第6話
どれほど時間が経った頃だろうか――
「あっ!神耶、目を覚ましましたよ!」
師匠と人間、二人から離れた位置で壁に背を預け、目を閉じていた俺を、師匠が嬉しそうに手招きして呼んだ。
「……そっか、良かったな」
だが俺は、素っ気なく答ただけで、手招きに応じる事なくそっぽを向いた。
そんな俺の態度を知ってか知らずか、師匠は人間の顔を覗き込みながら声をかけた。
「あなた大丈夫ですか? あんな所で倒れて、何かあったんですか?」
「……って、寝てたのと勘違いしたくせに」
師匠の人間への呼び掛けに、思わず呆れて突っ込んでしまいながら、俺は師匠に助言した。
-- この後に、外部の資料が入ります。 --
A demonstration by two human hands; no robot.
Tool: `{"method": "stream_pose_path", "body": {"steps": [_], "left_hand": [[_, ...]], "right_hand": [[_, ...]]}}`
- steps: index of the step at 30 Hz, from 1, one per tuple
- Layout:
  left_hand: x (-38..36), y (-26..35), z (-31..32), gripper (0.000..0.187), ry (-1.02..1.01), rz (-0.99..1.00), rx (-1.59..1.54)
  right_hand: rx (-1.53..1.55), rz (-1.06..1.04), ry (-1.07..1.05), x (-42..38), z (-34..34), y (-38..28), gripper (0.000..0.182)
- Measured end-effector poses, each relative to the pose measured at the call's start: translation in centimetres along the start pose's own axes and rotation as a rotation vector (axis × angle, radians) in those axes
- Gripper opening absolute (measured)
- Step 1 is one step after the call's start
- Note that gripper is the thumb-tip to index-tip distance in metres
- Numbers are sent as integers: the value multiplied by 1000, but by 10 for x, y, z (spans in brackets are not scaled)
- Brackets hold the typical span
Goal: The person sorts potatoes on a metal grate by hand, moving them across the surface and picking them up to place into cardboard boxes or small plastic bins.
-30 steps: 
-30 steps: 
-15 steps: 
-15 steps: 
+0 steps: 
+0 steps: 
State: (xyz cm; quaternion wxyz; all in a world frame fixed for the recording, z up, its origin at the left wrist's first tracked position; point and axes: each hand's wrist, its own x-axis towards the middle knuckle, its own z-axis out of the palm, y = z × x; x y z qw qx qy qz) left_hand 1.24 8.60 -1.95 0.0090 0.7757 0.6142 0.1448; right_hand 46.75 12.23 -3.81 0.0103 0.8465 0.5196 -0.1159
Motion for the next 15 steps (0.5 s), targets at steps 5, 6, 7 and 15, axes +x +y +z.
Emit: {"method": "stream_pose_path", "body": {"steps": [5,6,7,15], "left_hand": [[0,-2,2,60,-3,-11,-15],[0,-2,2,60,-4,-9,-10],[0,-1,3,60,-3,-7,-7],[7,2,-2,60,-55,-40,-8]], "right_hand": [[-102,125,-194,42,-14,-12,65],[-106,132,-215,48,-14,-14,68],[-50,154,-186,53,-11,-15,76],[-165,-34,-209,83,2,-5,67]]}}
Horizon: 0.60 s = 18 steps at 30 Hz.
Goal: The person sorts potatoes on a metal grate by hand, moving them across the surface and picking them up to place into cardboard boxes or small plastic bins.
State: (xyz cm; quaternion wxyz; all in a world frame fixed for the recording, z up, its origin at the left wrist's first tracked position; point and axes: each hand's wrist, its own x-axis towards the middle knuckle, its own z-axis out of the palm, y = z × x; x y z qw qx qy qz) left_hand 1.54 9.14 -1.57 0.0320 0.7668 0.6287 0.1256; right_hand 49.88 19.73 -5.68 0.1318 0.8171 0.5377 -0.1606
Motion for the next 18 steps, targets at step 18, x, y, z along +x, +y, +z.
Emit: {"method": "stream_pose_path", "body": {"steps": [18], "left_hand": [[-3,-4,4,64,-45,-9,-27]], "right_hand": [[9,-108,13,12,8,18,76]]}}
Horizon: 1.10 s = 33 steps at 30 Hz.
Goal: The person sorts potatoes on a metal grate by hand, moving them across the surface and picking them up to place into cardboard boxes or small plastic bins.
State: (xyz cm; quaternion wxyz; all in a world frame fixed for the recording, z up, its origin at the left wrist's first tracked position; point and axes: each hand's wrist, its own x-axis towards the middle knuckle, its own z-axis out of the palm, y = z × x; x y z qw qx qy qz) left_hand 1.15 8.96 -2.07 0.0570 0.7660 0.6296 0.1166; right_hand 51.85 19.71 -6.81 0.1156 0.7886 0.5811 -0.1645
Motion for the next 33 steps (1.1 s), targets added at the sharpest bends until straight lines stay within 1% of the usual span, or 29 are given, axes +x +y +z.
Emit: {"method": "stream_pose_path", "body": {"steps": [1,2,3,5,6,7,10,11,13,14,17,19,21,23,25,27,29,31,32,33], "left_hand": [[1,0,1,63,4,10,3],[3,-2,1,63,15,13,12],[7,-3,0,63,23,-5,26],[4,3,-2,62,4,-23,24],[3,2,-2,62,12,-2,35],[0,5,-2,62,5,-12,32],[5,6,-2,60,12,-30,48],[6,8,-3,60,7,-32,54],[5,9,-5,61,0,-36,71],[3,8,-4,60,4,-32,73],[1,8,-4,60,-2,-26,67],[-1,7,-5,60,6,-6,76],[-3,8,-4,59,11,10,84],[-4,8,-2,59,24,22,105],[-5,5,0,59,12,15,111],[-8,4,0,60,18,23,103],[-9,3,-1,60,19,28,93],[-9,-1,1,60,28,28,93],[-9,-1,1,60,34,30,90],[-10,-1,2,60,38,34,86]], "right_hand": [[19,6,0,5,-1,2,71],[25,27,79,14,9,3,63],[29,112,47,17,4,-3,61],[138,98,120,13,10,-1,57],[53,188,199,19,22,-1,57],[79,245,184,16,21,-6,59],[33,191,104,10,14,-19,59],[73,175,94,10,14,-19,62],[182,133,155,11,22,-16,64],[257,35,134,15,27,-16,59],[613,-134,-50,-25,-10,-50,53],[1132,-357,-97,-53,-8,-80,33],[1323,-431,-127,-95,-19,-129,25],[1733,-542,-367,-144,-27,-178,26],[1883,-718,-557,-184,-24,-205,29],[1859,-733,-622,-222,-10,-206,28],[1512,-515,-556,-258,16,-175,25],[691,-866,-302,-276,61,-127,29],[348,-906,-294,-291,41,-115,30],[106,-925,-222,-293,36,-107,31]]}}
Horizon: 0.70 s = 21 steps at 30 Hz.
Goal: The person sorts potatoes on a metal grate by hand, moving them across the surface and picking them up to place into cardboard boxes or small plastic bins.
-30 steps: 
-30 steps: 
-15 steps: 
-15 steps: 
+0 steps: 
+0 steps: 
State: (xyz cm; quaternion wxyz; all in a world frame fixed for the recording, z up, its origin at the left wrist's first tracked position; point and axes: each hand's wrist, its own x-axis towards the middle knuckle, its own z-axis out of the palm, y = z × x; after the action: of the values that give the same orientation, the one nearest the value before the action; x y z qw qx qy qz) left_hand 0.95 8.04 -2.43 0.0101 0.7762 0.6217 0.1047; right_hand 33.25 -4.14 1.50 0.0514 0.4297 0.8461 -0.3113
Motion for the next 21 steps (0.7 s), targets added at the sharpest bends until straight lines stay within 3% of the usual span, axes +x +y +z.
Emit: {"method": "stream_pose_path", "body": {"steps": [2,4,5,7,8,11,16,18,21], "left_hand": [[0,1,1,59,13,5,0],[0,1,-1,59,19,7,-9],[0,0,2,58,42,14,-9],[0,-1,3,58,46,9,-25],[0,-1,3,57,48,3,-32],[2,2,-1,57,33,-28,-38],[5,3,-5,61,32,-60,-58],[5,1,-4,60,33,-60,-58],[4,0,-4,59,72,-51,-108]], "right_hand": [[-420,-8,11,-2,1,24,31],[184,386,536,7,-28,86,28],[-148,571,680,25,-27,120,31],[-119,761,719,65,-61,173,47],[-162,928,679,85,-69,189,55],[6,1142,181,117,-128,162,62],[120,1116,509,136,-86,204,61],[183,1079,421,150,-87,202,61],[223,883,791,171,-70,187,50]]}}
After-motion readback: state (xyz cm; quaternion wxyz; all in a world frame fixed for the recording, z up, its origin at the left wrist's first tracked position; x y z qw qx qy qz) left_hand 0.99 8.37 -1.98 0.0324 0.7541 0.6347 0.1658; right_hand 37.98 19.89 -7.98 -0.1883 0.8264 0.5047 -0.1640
「んな事聞いたって、そいつ驚かせるだけだろ。そいつには俺らの姿見えてねぇんだから」
「あぁ、それもそうですね。これではまたこの神社に幽霊神社と変な噂がたってしまいま……」
「あの~、私、どうしてここに?」
師匠の言葉を遮って、人間の子供が俺達に不安げな視線を寄越しながら口を開いた。
その視線に迷いはなく、大きな瞳はしっかりと俺達の姿をとらえている。
「「……っ!」」
師匠と俺は驚きに息を呑み、互いに顔を見合わせた。
「お前、俺達の姿が見えるのか? ってかお前、女だったのか? 今、私って……。髪は短いし、胸はまな板だし、そんな男みたいな
俺は、壁に預けていた体重を無意識に前に移動させながら、沢山の疑問を投げ掛けた。
「こら、初対面の子に失礼でしょう」
俺の発言に師匠が窘めるその横で、人間は苦笑いを浮かべつつも、「はい」と答えた。
そんな、まさか女だったとは……
いやいやそれよりも俺達の姿が見える人間がいるなんて……
俺はまじまじと人間を見つめた。